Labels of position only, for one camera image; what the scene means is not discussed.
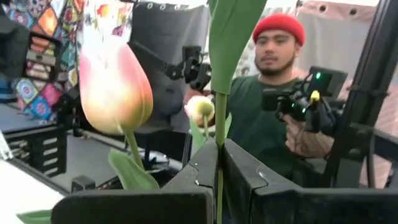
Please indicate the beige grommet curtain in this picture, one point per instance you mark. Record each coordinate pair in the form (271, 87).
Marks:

=======

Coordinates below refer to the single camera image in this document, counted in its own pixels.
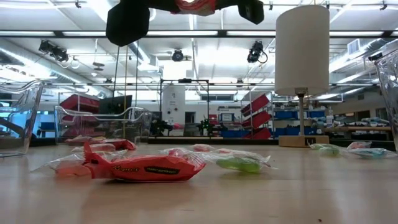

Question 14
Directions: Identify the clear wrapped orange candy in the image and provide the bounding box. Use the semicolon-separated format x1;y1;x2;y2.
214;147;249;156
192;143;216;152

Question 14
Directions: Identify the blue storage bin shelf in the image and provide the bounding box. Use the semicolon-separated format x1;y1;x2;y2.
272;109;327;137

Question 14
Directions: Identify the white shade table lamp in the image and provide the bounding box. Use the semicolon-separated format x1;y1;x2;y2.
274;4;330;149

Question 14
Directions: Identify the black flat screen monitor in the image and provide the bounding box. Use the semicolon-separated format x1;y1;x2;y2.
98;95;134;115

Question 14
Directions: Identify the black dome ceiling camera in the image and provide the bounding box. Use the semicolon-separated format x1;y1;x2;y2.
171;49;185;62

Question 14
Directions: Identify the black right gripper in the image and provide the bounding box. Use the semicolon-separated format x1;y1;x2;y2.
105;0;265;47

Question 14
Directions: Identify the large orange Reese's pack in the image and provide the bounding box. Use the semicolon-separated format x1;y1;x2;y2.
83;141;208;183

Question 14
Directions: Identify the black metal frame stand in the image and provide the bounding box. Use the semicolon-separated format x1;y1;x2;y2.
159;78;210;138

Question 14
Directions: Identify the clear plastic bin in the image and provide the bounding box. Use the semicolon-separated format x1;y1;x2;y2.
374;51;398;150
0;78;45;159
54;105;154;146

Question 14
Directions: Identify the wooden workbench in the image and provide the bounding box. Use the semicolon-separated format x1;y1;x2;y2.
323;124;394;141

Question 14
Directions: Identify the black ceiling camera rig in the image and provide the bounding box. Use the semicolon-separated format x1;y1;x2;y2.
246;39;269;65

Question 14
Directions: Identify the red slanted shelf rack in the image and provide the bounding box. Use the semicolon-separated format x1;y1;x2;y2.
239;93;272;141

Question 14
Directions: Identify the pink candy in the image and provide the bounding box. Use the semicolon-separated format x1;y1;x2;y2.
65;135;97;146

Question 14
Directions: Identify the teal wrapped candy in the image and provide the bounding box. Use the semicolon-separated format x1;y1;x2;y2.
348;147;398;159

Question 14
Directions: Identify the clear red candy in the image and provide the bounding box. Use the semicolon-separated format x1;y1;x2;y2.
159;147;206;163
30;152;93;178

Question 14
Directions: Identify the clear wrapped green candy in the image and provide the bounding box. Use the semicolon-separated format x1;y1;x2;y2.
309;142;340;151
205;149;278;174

=======

- [What you are asked to do] In the listing, find every line with the word "this" and state how many there are, nothing more.

- [Final answer] 2